Opere: Albatro, Milano 1905; Il signor Ruy Blas, ibid. 1916; La bardana, ibid. 1923; La passione di Cristo, ibid. 1924; Ornella Butterfly, ibid. 1926; Beethoven, ibid. 1927; Di tutto un po', ibid. 1929; Il destino in tasca, in Comoedia, dicembre 1930; La sagra dei fringuelli, Milano 1931; I fratelli Castiglioni(tragicommedia), ibid. 1932; La guarnigione incatenata, ibid. 1935; La sagra dei osei, ibid. 1939; Una casa qualunque, ibid. 1945; Il sigaro avana, ibid. 1950.

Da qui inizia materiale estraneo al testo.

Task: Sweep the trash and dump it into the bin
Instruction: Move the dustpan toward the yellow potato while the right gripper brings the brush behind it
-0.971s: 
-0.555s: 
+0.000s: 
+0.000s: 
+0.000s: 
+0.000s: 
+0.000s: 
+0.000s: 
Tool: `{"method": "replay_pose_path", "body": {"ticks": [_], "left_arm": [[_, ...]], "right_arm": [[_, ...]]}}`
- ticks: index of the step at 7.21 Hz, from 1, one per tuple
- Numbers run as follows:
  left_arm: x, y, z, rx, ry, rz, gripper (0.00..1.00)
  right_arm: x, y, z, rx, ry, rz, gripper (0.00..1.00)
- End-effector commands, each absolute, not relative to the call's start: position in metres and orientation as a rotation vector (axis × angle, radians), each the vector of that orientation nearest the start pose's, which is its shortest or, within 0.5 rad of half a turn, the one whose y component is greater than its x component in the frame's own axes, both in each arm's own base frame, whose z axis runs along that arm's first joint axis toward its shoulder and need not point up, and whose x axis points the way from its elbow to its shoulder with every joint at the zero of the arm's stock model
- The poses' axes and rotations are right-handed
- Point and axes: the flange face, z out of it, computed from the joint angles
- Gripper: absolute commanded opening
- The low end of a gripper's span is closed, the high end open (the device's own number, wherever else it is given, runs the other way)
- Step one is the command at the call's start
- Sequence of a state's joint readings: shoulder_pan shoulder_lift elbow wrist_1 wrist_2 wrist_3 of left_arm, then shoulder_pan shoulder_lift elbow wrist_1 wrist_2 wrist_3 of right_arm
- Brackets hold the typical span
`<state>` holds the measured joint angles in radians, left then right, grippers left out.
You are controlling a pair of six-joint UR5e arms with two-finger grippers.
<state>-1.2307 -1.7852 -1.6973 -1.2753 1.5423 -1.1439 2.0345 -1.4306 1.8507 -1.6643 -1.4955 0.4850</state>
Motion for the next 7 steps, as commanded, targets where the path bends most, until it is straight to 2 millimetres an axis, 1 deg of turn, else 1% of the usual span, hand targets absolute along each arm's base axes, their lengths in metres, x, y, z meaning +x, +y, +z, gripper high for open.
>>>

Fonti e Bibl.: M. Praga, Cronache teatrali 1920, Milano 1921, pp. 187 s.; T. Rovito, Letter. e giornalisti contemp., dizionario bio-bibliografico, Napoli 1922, pp. 107, 435; M. Praga, Cronache teatrali 1924, Milano 1925, pp. 312 s.; Id., Cron. teatrali 1927, ibid. 1928, pp. 177-79; C. Pellizzi, Le lettere ital. del nostro secolo, Milano 1929, p. 99; S. D'Amico, Il teatro ital., Milano 1937, pp. 191 s., 221, 303, 311, 323; R. Simoni, in A. Colantuoni, La sagra dei osei, Milano 1939, pp. 7-12; R. Radice, Tra le due vite, in Il Dramma, marzo 1946, pp. 21 s.; G. Lanza, Tra le due vite, in Illustrazione ital., 3 marzo 1946, p. 152; G. Trabucco, La guarnigione incatenata all'Ateneo, in Il Popolo, 14 genn. 1951; A. Capasso, Realismo di C., in Teatro-Scenario, 1951, n.7, pp. 10-12; F. B., Un sigaro avana, in La Nuova Stampa, 31 ott. 1951; E. Q., Un sigaro avana, in Stampa Sera, 31 ott. 1951; C. Terron, Rapsodia eroica, in Corr. lombardo, 18 sett. 1952; Nota biografico-critica, in A. Colantuoni, La guarnig. incaten., Roma 1954; R. Simoni, Trenta anni di cronaca dramm., Torino 1952-1960, I, pp. 136, 318; II, pp. 438, 458, 471, III; pp. 56, 321, 383; IV, pp. 127, 211, 410; V, p. 161; C. Terron, Uno scrittore con la spada, in Corr. lombardo, 29 dic. 1959; L. Repaci, Compagni di strada, Rieti 1960, pp. 121-135; F. Palazzi, A. C. un maestro, in Realismo lirico, gennaio-giugno 1960, pp. 22-27; C. Bertieri, Caffè concerto,varietà,rivista,in Sentimental - Alman. Bompiani 1975, Milano 1974, p. 11; Enc. dello spett., III, coll. 1047 s.; Diz. enc. della lett. ital., II, Bari 1965, sub voce; Diz. gen. degli autori italiani contemp., I, Firenze 1974, sub voce.